Gio driven to reach higher level for Nationals
Improving on little things tops list for pitcher who has won 32 games in two seasons
VIERA, Fla. -- On Monday morning, Nationals manager Matt Williams decided to loosen things up in the clubhouse. A projection screen was put up in the clubhouse, and the players saw Instagram photos of left-hander Gio Gonzalez posing for clothing companies.
"It was Matt Williams having a good time, trying to show this team he is going to have some fun," Gonzalez said. "I think he broke the ice by cutting the tension. … We are going to have fun, but at the same time, we are going to do our drills, we are going to do our stuff."
For a guy who has won 32 games for the Nationals in the last two years, Gonzalez wants to improve on the little things that can help a team win. For example, he would like to get better at covering first base. At times, that was a serious problem for Gonzalez last year.
First, there was the game against the Giants on Aug. 14. During the Nationals' 4-2 victory, Gonzalez found himself in a heated argument with right fielder Jayson Werth in the middle of the first inning.

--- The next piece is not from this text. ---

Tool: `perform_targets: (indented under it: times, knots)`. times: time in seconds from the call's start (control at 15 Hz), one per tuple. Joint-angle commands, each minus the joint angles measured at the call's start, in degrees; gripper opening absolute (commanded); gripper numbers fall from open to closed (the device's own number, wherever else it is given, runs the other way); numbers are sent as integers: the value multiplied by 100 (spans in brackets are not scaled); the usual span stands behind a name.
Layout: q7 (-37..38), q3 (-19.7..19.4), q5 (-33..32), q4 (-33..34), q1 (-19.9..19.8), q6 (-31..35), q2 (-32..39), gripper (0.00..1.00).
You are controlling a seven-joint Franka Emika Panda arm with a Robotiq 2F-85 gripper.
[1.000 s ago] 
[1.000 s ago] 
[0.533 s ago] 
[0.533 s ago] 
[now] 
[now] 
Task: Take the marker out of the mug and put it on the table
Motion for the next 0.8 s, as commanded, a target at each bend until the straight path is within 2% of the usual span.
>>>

Werth was upset that Gonzalez didn't get to first base in time for a potential inning-ending double play after Buster Posey hit a grounder to Adam LaRoche at first base.

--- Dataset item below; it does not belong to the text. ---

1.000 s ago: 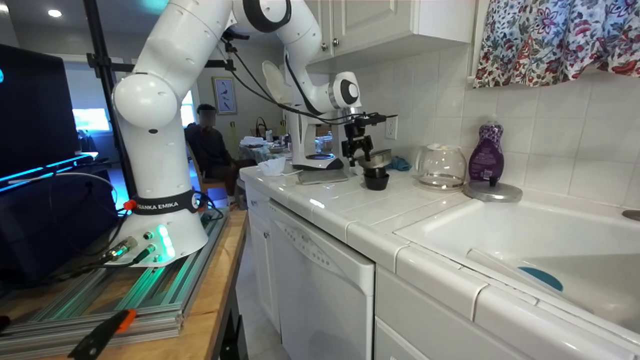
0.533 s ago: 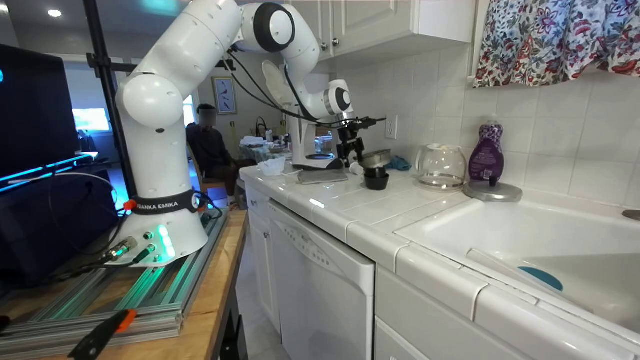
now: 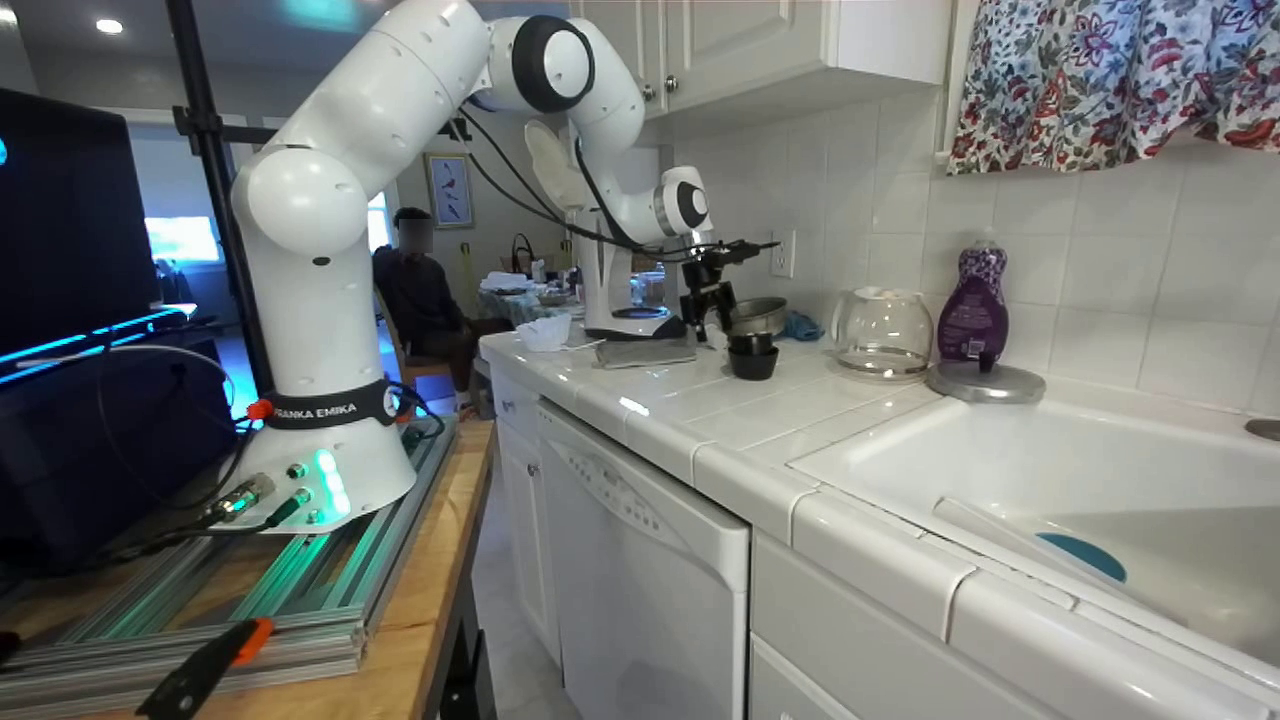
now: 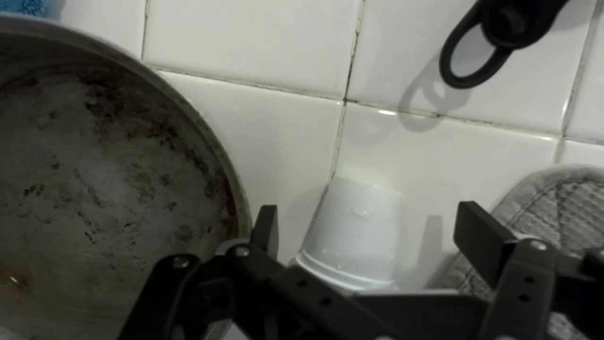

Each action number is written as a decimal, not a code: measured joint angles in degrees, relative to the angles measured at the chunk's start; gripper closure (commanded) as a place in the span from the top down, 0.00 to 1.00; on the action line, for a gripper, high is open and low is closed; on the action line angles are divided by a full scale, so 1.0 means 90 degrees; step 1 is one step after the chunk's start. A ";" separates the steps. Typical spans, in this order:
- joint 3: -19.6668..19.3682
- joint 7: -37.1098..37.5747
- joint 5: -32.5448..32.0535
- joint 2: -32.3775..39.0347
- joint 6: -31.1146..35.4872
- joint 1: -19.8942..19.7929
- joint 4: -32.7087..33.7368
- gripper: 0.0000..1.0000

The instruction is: Put the coffee pod in the black pot

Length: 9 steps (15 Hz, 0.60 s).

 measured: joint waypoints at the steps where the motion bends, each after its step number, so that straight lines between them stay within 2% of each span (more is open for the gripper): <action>1: -0.0020 0.0001 0.0000 0.0003 0.0000 -0.0003 0.0014 0.57; 9: -0.0037 -0.0002 0.0005 0.0188 0.0000 -0.0018 0.0290 0.02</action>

"It was another reminder," Gonzalez said about the incident.
But it wasn't until Sept. 9 when he realized that that he wasn't doing the little things right. It was the day he threw a one-hitter against the Mets. The hit came in the seventh inning when Zach Lutz hit the ball past LaRoche for a clean single. As the ball went by LaRoche, Gonzalez stood on the mound, not even thinking that he should cover first in case LaRoche was able to grab the ball. Gonzalez called that moment a reality check.
"No-hitter is broken just standing on the mound," Gonzalez said. "I'm working on getting over -- just the basic stuff that I should have learned last year on my own. Other than that, I feel like I came into Spring Training strong, healthy, mentally prepared. I'm 28 years old. I'm a grown man now. I've had my journey, I had my fun. Now it's time to get it going."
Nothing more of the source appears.